What is the point of this? That in the resurrection, we can suggest that there is a new orientation that will guide us: one based upon a deep joy at the presence of others. No longer will we be taught that our sexual preferences for women or men is the fundamental expression of who we are, but relationships based upon a deep sharing of life together, also known as koinonia, will flourish. This idea of right relationships goes right to the heart of what righteousness and shalom was for the Hebrews.

So, if we inspect what Jesus is getting at more closely, he isn’t suggesting that there will be a gender-less or even sex-less nature of the resurrection. Perhaps that will be the case and may be an implication of what Jesus is saying, but that stretches and obscures the point Jesus is getting at. Rather, Jesus seems to be intimating that the fundamental nature of human relationships are going to be changing so that people will act and live more like the angels do. Filling in the gaps with the rest of the Scriptures, particularly the New Testament, the bonds of deep, genuine love will be the orientation of God’s people in the new creation and perhaps we can say that it is this love that will help to heal and restore the nations of those who are not part of the Bride of Christ but yet not cast into the lake of fire.

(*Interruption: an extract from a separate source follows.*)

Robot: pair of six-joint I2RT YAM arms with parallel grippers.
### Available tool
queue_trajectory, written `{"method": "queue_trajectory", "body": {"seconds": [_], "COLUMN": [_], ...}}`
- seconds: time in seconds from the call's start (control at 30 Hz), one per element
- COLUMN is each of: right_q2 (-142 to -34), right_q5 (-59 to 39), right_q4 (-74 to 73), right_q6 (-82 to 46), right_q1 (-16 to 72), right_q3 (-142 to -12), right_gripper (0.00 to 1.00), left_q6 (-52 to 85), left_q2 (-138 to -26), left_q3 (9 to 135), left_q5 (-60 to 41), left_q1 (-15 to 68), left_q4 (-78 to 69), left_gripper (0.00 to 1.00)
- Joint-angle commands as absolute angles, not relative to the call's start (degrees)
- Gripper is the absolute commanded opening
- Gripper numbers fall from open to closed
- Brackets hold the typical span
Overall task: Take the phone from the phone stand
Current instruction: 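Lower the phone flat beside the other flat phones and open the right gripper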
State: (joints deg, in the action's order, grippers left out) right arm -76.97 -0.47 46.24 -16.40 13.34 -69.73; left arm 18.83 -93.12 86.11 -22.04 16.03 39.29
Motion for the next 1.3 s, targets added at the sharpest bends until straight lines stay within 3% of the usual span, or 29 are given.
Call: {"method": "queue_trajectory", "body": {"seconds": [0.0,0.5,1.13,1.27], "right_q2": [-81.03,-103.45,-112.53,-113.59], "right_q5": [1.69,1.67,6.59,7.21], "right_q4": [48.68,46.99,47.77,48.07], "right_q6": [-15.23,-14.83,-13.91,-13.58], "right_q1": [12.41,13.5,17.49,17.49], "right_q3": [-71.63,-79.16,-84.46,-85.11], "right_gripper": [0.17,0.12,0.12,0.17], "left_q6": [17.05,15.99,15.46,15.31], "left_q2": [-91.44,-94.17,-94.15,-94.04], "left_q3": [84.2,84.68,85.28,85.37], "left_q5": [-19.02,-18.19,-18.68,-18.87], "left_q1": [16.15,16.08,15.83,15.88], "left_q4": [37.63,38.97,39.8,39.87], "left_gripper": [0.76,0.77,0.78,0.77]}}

Perhaps the leaves of the trees of the New Jerusalem are an echo to the leaves used by Adam and Eve to cover their shame of their nakedness, but this time in reverse where the life had from the trees will become a source of healing of relationships rather than a covering of the relational shame Adam and Eve experienced because of their sin. If so, how else would this be accomplished except as an offering of love from those in the New Jerusalem to those who have to be healed in a way that they were not in Christ in this present life? Speculation I know, but yet one I deeply hope for.